The most important thing we can do to protect our air and water quality is to elect an activist governor who cares about protecting our environment and is tough enough to do it.

We have put forward a water policy for the state, a plan that emphasizes water quality and conservation, water banking and reclamation. We have pledged to quadruple the number of toxic waste Superfund sites that are cleaned up. We have offered an energy policy that will increase our energy independence and protect our environment. And we have suggested needed steps to protect air quality, by tightening automobile mileage standards, promoting clean fuel alternatives and improving our transportation system.

I am very proud to be the only candidate in this race who supports Proposition 128--Big Green--the environmental initiative sponsored by the Sierra Club and every other major environmental organization in the state of California.

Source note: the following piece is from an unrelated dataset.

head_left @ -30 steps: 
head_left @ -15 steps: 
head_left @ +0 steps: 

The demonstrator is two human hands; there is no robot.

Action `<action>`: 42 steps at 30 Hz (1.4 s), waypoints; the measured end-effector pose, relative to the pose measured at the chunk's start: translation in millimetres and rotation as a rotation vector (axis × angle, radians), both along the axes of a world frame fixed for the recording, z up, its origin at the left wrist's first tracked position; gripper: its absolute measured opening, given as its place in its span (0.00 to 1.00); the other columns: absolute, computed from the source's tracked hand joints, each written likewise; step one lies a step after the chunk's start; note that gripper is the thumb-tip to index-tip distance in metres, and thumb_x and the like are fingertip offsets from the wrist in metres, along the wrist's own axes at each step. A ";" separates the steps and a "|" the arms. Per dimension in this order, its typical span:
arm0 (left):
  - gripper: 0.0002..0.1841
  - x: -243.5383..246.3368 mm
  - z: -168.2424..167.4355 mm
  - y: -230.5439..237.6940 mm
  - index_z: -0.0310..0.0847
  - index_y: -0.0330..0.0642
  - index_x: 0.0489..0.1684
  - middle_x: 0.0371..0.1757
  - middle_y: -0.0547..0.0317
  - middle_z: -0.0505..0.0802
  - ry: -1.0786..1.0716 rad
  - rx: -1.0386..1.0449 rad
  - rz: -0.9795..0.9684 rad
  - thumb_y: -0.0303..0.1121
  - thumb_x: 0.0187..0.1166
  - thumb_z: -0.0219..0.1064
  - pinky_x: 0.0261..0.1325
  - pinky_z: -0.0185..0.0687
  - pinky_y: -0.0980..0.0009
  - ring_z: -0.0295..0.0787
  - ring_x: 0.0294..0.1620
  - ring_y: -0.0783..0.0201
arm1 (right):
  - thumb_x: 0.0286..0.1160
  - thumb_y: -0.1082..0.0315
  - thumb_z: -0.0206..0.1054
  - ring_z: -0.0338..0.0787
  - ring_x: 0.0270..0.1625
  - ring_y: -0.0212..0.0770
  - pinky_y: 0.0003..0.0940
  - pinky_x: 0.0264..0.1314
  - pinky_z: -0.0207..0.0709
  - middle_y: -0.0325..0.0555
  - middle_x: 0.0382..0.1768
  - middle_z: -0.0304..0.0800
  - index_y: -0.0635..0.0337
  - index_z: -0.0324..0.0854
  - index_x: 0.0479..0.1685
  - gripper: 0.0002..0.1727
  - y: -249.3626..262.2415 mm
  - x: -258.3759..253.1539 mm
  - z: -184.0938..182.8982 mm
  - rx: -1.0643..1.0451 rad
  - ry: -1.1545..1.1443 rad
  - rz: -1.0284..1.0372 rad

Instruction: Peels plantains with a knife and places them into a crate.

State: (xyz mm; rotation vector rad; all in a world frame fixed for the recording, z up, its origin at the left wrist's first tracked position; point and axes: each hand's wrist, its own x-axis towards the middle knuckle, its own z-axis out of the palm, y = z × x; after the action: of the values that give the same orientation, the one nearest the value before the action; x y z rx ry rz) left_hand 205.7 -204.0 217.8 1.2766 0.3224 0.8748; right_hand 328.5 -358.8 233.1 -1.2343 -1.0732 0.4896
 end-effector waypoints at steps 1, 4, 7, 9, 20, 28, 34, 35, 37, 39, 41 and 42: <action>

Big Green takes some very simple, long-overdue steps. It phases out the use of 20 cancer-causing pesticides on our food in five to eight years and replaces them with safer alternatives. It sets up additional oil-spill prevention measures and would prohibit dumping of improperly treated sewage into our oceans. It would phase out the use of chemicals that are depleting our ozone layer and replace them with alternatives that don’t contribute to global warming. And it would help save the remaining 5% of our ancient stands of old-growth redwoods.

Clearly, California can’t afford another decade of environmental drift. We need to act now--by passing the Big Green initiative and electing a governor who will make growth management a top priority--to ensure that the environmental legacy we pass on to our children is one of a healthy, clean and safe California.